▶ [Problem]: Please restate, word for word, the lines below that begin at the one with "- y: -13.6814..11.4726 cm" and end at the one with "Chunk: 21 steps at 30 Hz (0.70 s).". Leave out all other lines.

──────── Exercise materials

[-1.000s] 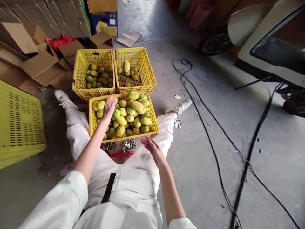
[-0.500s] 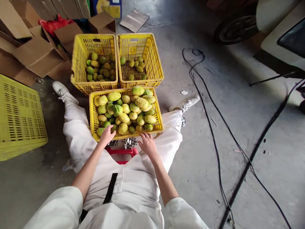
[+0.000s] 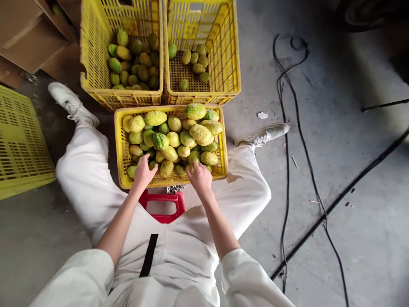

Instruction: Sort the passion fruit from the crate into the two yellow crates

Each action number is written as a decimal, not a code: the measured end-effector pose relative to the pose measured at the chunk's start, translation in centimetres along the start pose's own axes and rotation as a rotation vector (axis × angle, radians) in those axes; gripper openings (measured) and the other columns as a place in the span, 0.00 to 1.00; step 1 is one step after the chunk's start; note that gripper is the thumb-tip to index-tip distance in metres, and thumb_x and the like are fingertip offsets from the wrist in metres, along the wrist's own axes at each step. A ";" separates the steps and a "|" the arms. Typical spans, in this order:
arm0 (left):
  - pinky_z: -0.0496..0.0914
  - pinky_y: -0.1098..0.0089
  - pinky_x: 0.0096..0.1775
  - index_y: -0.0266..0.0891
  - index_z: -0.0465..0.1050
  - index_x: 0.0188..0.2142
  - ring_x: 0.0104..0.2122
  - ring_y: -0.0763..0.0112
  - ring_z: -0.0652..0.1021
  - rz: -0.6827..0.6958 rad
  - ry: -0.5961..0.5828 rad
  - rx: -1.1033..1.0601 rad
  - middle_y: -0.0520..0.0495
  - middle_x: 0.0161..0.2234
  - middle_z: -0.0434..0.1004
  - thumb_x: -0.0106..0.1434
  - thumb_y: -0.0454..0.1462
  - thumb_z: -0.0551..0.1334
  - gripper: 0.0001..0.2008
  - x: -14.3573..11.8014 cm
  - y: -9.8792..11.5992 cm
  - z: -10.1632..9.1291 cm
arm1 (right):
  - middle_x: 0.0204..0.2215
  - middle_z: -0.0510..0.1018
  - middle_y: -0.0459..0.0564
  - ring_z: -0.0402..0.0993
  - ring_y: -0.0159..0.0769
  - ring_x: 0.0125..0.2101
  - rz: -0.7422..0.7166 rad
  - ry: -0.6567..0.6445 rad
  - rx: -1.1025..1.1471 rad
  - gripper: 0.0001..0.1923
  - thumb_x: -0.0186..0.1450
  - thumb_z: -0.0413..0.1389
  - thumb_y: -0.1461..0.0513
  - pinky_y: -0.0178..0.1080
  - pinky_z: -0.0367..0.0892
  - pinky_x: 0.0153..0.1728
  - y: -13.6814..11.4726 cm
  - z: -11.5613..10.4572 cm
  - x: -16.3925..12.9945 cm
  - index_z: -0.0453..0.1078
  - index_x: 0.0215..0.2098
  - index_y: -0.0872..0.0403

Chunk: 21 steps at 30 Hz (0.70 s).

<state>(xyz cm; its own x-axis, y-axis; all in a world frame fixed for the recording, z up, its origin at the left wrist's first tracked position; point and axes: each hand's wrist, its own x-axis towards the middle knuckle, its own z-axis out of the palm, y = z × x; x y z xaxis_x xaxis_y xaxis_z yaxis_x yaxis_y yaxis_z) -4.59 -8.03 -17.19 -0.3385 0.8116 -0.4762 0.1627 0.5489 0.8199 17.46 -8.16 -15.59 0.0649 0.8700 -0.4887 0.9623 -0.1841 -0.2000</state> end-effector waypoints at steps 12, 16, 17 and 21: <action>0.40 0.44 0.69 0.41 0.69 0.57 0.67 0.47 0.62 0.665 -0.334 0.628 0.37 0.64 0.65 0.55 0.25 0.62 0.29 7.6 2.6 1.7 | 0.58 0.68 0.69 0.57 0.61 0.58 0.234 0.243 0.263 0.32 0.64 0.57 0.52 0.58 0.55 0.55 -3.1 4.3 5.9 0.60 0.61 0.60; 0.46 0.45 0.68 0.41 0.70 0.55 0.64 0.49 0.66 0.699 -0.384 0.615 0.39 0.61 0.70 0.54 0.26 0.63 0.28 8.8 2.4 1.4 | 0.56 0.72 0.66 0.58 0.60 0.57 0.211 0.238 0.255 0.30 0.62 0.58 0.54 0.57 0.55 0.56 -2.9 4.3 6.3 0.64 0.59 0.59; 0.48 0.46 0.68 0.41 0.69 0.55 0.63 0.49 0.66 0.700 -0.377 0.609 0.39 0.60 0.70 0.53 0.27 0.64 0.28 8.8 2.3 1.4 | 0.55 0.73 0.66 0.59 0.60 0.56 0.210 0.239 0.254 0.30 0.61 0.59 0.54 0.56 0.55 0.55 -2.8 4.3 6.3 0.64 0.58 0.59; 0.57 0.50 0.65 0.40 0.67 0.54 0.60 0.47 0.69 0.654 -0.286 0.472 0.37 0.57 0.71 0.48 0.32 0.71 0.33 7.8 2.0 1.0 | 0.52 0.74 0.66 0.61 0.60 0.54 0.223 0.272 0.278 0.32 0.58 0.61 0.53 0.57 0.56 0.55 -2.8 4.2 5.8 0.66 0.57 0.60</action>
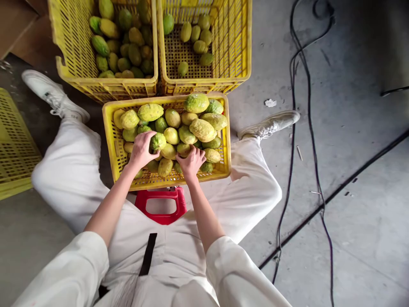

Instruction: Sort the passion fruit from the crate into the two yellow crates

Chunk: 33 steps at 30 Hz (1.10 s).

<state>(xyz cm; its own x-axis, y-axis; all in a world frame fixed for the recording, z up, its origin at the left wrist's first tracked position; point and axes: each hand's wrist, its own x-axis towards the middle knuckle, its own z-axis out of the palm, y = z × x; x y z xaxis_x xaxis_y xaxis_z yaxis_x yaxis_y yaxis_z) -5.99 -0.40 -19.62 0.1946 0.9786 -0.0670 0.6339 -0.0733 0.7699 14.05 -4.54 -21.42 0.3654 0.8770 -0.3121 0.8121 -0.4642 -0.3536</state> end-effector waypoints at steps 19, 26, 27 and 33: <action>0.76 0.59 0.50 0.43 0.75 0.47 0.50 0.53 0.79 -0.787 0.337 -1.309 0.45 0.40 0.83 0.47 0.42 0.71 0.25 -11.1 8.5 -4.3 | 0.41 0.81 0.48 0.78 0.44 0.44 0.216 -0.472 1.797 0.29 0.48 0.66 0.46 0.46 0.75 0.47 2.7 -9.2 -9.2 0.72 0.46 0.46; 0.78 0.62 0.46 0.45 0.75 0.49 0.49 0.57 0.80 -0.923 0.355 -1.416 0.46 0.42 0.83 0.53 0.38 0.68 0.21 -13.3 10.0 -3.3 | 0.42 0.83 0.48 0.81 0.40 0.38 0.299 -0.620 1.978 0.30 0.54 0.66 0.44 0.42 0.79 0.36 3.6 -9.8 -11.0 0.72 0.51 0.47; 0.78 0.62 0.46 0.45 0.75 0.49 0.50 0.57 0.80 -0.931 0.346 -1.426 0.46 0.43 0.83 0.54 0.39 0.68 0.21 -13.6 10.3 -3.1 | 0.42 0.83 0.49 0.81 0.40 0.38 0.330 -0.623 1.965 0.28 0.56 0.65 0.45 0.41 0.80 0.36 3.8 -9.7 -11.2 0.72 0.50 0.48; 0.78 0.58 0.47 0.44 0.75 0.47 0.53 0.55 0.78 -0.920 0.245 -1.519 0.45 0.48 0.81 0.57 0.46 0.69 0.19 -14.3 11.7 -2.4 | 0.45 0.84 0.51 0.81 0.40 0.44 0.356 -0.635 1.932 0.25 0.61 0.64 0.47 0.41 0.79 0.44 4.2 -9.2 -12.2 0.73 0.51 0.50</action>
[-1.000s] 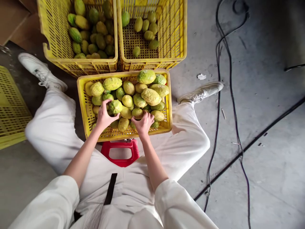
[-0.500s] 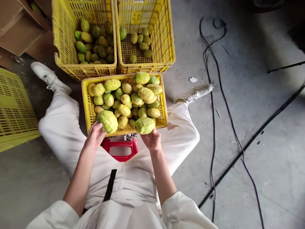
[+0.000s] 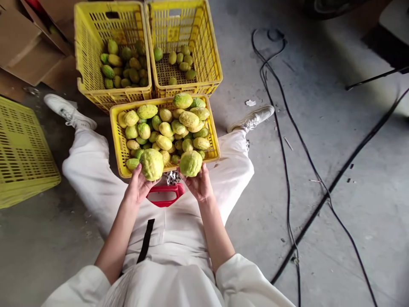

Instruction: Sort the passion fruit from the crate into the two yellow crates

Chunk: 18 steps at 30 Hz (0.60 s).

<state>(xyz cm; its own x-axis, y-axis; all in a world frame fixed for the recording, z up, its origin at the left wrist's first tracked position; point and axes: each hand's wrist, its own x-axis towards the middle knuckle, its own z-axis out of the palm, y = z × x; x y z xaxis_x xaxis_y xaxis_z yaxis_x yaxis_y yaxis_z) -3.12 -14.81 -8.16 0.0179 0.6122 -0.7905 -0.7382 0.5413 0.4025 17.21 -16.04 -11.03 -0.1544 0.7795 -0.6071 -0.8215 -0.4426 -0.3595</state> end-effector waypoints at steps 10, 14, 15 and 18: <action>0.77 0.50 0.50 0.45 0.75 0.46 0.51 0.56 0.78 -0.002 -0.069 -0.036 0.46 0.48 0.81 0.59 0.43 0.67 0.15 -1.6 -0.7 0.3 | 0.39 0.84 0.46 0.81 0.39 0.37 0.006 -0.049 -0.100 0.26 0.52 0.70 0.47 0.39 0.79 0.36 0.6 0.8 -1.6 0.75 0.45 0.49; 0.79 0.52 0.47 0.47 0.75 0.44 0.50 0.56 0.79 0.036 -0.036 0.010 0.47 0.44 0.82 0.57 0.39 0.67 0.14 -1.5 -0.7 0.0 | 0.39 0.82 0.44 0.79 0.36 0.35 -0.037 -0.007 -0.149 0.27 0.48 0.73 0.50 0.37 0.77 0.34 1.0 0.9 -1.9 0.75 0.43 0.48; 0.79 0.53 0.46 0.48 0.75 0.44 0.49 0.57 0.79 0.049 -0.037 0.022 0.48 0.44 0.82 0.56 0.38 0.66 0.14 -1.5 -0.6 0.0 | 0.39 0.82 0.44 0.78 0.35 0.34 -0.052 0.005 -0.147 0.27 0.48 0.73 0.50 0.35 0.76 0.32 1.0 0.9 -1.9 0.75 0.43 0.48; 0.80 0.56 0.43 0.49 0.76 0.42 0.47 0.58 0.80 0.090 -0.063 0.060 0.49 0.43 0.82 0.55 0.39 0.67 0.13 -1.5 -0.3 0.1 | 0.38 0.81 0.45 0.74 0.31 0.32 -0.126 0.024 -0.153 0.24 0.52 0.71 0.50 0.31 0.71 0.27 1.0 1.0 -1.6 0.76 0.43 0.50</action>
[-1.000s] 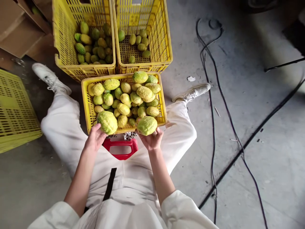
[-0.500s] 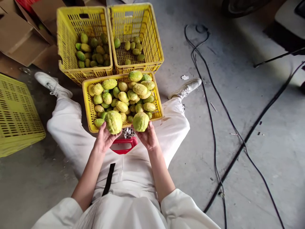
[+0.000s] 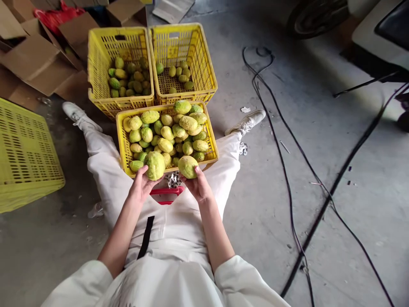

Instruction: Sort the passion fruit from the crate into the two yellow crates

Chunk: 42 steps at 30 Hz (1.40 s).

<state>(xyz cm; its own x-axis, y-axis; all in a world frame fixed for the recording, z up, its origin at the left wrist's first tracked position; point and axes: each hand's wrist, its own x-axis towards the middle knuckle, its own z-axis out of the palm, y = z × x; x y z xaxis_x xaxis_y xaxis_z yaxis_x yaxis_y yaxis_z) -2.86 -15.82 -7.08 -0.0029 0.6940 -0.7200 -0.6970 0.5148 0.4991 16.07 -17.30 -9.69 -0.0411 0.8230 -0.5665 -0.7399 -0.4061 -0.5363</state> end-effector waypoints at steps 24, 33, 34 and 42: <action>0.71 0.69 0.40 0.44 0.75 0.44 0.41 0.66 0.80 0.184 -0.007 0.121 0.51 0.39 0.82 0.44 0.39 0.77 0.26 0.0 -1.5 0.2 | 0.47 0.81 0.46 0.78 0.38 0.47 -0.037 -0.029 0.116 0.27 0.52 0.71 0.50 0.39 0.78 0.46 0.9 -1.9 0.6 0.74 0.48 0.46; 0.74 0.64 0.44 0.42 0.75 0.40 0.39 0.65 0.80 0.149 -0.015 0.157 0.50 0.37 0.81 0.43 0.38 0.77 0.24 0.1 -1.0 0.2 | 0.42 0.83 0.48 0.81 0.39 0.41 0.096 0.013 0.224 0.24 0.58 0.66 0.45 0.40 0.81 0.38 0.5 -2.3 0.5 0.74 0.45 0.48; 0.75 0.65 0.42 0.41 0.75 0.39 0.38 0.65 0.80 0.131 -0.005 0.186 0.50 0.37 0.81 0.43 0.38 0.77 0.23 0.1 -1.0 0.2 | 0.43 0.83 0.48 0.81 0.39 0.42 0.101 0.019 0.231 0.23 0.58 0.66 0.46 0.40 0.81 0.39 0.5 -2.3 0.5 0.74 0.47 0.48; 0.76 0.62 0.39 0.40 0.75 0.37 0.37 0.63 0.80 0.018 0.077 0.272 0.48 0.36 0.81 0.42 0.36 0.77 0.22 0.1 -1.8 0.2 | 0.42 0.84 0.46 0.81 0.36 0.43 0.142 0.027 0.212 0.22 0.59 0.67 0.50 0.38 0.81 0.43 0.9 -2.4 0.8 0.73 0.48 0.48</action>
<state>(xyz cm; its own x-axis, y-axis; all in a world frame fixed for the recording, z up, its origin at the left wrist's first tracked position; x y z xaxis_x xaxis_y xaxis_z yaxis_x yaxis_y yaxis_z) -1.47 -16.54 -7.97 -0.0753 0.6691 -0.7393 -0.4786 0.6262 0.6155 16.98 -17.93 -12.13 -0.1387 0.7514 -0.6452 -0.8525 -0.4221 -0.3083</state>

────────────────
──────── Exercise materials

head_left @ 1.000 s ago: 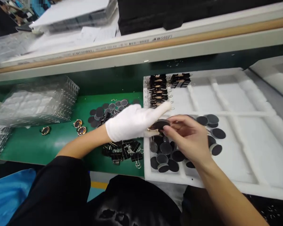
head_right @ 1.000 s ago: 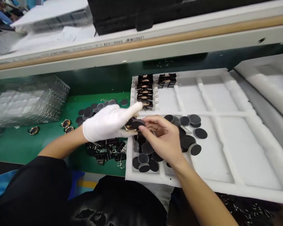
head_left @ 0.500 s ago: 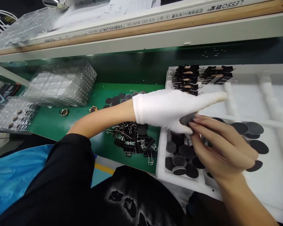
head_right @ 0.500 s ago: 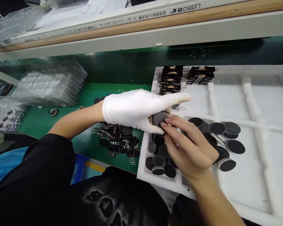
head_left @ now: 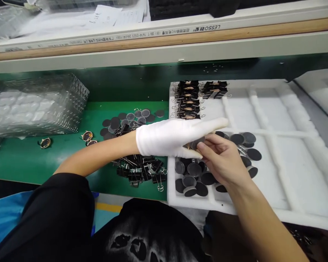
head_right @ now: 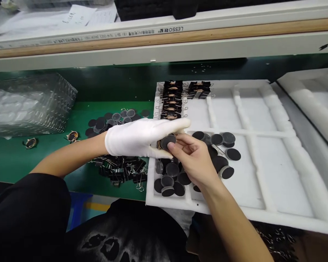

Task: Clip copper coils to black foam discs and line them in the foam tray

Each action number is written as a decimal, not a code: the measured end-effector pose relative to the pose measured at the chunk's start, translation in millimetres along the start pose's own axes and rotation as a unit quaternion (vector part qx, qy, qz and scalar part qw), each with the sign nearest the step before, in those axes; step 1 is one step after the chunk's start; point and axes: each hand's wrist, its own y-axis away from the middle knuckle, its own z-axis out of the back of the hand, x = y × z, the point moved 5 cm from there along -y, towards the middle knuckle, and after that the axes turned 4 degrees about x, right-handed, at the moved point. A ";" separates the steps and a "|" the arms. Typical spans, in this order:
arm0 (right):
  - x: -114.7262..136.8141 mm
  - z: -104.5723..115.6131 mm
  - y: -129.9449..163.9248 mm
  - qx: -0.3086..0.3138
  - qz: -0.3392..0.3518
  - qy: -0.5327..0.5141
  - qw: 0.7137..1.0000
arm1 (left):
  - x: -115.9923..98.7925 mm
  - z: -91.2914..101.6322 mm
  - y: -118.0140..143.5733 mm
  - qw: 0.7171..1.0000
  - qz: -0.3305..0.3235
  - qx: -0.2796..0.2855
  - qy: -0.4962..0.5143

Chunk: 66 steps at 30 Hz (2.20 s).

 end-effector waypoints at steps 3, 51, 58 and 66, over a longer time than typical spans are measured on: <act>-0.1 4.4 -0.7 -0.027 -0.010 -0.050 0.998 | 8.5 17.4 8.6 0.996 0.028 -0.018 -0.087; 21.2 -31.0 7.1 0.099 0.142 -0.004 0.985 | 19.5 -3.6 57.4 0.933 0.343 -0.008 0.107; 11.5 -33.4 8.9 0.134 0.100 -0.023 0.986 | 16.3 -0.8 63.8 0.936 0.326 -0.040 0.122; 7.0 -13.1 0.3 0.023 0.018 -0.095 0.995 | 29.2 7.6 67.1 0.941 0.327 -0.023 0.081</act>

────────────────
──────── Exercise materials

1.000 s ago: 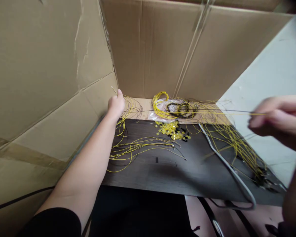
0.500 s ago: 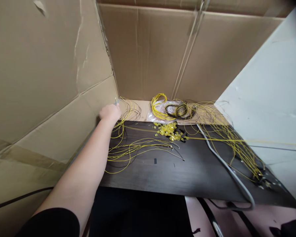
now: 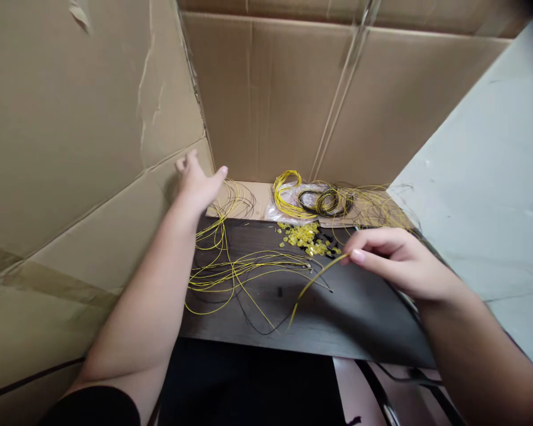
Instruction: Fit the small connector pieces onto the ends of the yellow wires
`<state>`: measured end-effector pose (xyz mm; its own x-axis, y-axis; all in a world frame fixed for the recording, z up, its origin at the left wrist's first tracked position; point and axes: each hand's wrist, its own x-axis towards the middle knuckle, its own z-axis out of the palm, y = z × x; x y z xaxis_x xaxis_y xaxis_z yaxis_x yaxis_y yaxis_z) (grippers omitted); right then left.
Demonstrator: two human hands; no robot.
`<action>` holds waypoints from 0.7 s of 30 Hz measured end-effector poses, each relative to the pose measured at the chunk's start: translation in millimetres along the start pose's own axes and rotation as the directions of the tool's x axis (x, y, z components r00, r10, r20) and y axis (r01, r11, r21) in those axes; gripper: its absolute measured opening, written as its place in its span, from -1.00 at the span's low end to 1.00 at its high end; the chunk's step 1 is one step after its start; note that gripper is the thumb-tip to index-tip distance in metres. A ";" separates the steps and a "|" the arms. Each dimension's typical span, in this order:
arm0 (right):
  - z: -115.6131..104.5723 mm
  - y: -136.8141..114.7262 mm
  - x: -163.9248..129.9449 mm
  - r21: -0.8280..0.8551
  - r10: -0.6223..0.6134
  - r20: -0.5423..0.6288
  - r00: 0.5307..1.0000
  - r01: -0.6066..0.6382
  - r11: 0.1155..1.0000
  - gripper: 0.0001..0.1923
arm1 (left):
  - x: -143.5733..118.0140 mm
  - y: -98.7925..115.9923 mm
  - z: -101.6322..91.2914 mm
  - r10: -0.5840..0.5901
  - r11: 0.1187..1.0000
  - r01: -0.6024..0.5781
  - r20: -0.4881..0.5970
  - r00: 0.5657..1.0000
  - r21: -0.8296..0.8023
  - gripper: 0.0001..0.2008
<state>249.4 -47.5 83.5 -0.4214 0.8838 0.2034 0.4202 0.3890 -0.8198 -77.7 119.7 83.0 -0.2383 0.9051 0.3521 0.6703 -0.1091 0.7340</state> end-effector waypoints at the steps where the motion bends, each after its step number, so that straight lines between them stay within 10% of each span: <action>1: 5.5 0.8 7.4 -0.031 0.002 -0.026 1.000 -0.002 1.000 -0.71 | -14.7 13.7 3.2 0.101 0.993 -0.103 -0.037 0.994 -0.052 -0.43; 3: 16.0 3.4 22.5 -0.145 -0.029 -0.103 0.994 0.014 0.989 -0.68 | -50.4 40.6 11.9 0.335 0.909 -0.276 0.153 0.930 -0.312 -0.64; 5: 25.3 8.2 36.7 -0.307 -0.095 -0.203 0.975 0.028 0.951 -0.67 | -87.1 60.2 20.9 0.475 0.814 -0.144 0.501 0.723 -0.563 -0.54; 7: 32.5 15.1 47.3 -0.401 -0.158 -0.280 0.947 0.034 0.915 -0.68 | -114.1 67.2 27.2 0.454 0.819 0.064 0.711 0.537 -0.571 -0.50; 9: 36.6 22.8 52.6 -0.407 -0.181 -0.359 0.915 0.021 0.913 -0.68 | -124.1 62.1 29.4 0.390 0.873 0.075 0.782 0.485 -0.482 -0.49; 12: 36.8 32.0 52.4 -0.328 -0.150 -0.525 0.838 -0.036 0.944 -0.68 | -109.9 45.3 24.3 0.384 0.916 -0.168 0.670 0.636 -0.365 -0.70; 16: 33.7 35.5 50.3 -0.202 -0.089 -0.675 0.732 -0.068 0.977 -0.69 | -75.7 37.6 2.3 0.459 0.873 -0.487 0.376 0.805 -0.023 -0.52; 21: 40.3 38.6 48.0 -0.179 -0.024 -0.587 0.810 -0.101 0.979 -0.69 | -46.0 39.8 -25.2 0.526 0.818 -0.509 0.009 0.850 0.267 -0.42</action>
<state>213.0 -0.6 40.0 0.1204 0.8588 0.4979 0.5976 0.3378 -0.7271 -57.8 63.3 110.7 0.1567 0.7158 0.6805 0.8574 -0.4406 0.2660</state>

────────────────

▶ [Answer space]:
  - y: -13.6814..11.4726 cm
  - z: -11.5613..10.4572 cm
  - x: -16.3925..12.9945 cm
  - index_z: -0.0453..0.1078
  - index_x: 0.0215..0.2098
  - index_y: -0.0872..0.0403

Chunk: 21 steps at 30 Hz (0.70 s).

This answer requires nothing further.